## TASK:
Could you count the lines in the data that contain "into"? Reply with the number only.
****************
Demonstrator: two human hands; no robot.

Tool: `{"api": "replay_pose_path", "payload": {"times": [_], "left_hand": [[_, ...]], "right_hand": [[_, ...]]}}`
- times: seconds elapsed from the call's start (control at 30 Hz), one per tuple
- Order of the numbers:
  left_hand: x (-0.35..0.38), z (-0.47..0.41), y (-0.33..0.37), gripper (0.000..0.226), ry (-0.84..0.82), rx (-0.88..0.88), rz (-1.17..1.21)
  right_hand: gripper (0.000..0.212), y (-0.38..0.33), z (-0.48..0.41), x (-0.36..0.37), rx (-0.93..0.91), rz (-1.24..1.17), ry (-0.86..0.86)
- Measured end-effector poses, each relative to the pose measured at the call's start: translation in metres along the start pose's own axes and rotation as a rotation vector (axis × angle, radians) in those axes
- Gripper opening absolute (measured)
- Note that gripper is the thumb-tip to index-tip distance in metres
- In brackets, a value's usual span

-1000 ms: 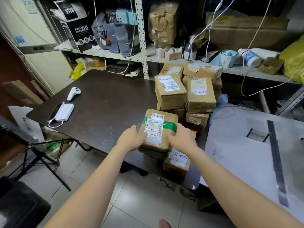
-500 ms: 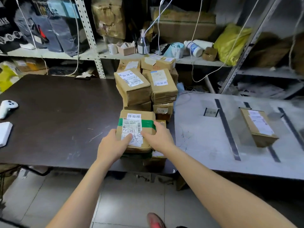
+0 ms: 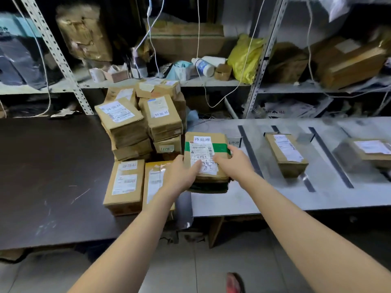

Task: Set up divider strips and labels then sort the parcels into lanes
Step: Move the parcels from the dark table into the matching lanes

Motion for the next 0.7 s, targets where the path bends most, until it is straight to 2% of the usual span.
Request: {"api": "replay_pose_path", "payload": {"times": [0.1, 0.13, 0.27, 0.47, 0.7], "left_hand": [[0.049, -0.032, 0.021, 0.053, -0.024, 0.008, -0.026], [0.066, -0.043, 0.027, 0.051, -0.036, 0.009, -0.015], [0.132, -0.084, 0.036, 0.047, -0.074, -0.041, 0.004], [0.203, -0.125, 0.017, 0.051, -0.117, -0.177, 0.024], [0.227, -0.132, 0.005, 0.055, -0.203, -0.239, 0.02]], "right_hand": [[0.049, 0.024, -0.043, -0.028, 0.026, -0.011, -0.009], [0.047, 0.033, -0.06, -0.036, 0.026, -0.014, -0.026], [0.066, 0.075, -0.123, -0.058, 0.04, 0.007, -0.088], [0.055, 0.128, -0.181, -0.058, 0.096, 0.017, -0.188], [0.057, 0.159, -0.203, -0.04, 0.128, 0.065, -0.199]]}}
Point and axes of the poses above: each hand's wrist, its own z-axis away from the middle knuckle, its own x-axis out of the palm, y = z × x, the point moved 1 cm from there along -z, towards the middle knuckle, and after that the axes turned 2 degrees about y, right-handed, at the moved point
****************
## RESPONSE:
2